As a dual Literary Arts and Biology concentrator, the Bonner Community Fellowship provided me with insight and analytical skills that guided my path in both fields. The workshops I attended through the Swearer Center taught me about health disparities, issues such as mental illness, and the history of Providence. The program gave context to the concepts I learned in my biology classes and strengthened my calling to medicine. I was able to use my STEM background to develop science workshops at the Met High School, and eventually, as a Swearer fellow, could offer advice to other students planning on pursuing careers in health. In my literary studies, my workshops and experiences at community sites gave me the opportunity to analyze the socio-cultural significance of certain words and made me better aware of how choices of language can strengthen – or hurt – communities. My responsibilities as a Swearer fellow, such as designing workshops for first-year Bonner students and conducting research to develop infrastructure for the program, allowed me to better hone my writing abilities. 

But beyond all of the ways that these experiences have positively impacted me, they have changed how I choose to impact the communities around me. Being a Bonner fellow means taking the meaningful course of action over the feel-good course, and being able to tell the difference. Community engagement is too often perceived as solely interventional: an individual entering into a community, providing a service, and leaving. The Swearer Center teaches that every community has strengths, vibrancy, and value. As individuals entering those communities, we have a duty to listen and learn, respecting their experience and allowing their expertise to guide our actions. Communities provide support, resources, and connection. They are networks of individuals all trying to build a better world for one another. Especially in difficult times like the current pandemic, when we are separated physically from one another, the importance of community cannot be understated. 

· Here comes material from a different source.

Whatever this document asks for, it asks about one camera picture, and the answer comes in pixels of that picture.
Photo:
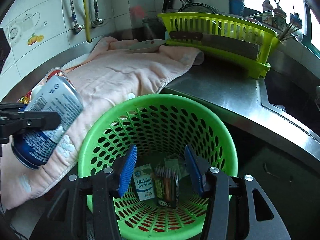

At the end of my undergraduate career, I think of the communities at Brown I’ve been a part of: the University, the Bonner Community Fellowship, the Swearer Center, the Met High School, Providence. They made me who I am, supported me, and allowed me to grow. In turn, I can hope that I did the same and that my projects as a Swearer Fellow and Bonner Community fellow will have a positive effect on the people and places that have meant so much to me. I plan to take this perspective – and the skills I’ve learned – wherever I go next.